A escritura pública faz, assim, prova plena, salvo demonstração do contrário da declaração que, nesse acto, haja sido produzida pelos outorgantes.

Deste modo, a prova legal plena só pode ser contrariada por meio de prova que mostre não ser verdadeiro o facto que dela for objecto (art. 347.º do C.C.).

In casu, resulta da escritura, através da qual se formalizou a compra e venda dos prédios em questão, a Recorrente, na qualidade de segundo Outorgante declarou que os imóveis são adquiridos com os encargos nela referidos e inscritos na Conservatória do Registo Predial. Por outro lado, a primeira Outorgante declarou que vende à segunda os prédios pelo preço aí declarado e já recebido.
Assim sendo, tais declarações fazem prova plena de que, para além dos imóveis serem adquiridos com os encargos, o preço recebido pela primeira Outorgante pela venda foi o declarado.
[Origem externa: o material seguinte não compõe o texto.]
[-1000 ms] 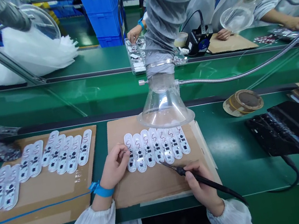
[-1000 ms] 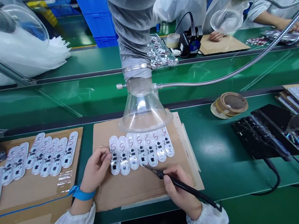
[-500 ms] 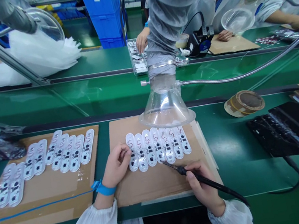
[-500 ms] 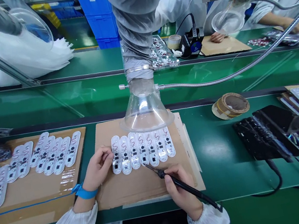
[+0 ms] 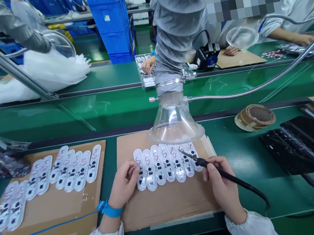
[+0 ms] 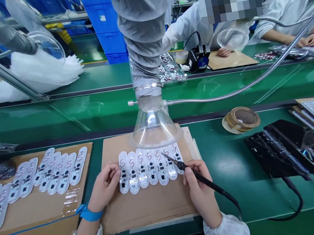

Cumpria à Recorrente fazer prova de que não eram verdadeiros os factos declarados na escritura. Designadamente, cumpria à Recorrente fazer prova de o preço declarado recebido pela primeira Outorgante não foi aquele, mas antes, aquele descontado do valor da cessão de créditos, tal como alega.

Sucede que não o fez, tal como foi considerado na sentença recorrida, não se verificando qualquer erro de julgamento.

O juiz a quo, considerou que não obstante a prova testemunhal produzida, tal prova não seria suficiente, sendo necessária prova documental, uma vez que na escritura não é feita qualquer referência de que ao valor de venda tenha sido deduzido o valor da hipoteca.

Repare-se que o juiz a quo não colocou em causa a outorga da escritura de cessão de créditos da Caixa Económica Montepio Geral e respectiva hipoteca à Recorrente, mas sim que o montante relativo à essa cessão tenha sido deduzido ao preço recebido pois o declarado na escritura, que faz prova plena, contraria tal alegação.

Por outro lado, não se vislumbra que a apreciação da prova feita pelo juiz a quo mereça censura, pois não foi apresentada prova documental que comprovasse a dedução do valor da hipoteca ao preço recebido pela primeira Outorgante, e julgando-se insuficiente a prova testemunhal produzida, o juízo está em conformidade com a prova produzida.

Por conseguinte, não merece provimento o recurso quanto a este fundamento de recurso.

II. A Recorrente imputa, de igual modo, erro de julgamento à sentença recorrida, na parte em que entendeu que não se verificava a preterição de formalidade legal por violação do direito de audição prévia.

Quanto a esta questão, a decisão recorrida julgou que não se verifica a invocada preterição de formalidade legal por violação do direito de audição prévia.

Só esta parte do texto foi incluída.